Few techniques in fiction are more dangerous than a twist ending.

All too often, writers lean on the twist to make a story interesting, but in doing this, can shift essential focus away from those other, more important elements of the story.

Writers might also hope to surprise readers, but readers are almost impossible to catch off-guard; instead, they predict the writer's ending long before the writer can spring any surprise. A writer out-guessed can seem unimaginative at best, foolish at worst.

On the other hand, a twist can be useful, not at the end of a story, but right at the centre. Putting a twist at the heart of a story allows a writer to maintain interest, while offering enough time to explore the implications of the twist: implications that transform the twist from a mere gimmick into a major component of plot, character, theme.

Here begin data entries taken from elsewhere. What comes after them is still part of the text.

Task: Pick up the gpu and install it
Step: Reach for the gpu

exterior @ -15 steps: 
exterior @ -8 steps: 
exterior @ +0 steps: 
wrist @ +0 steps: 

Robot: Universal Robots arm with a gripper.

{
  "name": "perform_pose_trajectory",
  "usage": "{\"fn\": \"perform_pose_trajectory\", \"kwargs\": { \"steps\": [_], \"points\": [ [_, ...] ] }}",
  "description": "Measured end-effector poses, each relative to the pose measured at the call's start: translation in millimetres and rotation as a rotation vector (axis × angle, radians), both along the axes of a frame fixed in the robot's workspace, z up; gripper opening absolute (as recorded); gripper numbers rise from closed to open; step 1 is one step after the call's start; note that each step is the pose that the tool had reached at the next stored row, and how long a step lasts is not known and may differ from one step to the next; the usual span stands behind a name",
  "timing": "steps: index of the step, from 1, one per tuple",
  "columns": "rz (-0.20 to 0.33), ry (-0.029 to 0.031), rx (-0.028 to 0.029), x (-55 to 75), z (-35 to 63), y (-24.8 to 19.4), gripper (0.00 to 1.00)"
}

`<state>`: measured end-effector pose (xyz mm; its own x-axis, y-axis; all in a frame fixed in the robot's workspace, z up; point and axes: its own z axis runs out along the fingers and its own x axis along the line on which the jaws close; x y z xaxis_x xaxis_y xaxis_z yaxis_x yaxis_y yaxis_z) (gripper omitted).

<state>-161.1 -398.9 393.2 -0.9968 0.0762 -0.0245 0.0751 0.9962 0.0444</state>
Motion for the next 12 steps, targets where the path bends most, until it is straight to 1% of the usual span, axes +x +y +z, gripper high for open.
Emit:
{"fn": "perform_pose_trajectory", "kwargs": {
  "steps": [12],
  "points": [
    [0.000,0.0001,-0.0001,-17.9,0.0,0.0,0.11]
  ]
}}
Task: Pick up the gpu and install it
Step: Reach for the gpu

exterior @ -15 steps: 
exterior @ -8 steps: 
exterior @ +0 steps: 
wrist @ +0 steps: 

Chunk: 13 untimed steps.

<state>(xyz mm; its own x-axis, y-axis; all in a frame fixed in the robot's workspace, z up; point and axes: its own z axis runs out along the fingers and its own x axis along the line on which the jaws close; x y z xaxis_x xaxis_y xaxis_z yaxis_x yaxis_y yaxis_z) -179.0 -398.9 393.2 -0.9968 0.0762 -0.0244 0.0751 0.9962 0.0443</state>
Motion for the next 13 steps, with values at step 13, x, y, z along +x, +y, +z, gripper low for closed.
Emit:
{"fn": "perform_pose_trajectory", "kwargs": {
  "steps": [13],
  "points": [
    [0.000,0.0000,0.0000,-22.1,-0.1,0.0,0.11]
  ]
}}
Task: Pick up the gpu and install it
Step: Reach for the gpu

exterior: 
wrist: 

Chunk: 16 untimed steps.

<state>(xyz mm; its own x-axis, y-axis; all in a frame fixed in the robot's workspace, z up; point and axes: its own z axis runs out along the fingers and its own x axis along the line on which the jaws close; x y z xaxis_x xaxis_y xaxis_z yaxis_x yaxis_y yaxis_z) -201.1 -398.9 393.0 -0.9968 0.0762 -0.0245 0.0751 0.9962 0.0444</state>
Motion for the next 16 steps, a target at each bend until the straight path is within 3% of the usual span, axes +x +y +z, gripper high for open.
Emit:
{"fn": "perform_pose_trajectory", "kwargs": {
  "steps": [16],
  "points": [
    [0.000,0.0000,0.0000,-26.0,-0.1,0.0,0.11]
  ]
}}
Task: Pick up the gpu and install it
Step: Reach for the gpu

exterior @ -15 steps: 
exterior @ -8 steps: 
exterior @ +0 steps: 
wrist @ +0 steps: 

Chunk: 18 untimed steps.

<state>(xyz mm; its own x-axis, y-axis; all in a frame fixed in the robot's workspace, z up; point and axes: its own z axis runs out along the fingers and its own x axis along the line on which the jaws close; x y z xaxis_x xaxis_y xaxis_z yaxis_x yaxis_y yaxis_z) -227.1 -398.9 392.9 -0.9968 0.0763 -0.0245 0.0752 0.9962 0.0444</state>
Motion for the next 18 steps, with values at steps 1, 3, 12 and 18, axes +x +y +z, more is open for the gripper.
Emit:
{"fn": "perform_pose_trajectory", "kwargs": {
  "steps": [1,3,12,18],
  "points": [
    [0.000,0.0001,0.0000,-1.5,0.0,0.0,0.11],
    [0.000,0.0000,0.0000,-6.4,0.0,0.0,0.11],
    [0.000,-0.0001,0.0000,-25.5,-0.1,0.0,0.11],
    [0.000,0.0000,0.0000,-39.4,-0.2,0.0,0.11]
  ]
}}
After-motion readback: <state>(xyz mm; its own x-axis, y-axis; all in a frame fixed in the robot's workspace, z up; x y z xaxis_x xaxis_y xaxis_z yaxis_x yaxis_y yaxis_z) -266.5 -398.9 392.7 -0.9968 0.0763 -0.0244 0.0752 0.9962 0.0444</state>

Another method is rare, but effective. William Sansom provides my favourite example in "A Wedding," but Eric Frank Russell takes the same approach in "The Rhythm of the Rats." They present a story in retrospect, long after events have taken place, and then, in the final sentence, provide one piece of information that shifts the entire story into a new perspective. This information is a minor fact not revealed in the course of the story, because the narrator was too engrossed in telling the tale to consider this one small detail important. The narrator takes it for granted, but for the reader, it becomes not a twist, but a bluntly dramatic explanation, an insight into context, a lens that puts everything else into focus. Instead of changing the story, it justifies the story.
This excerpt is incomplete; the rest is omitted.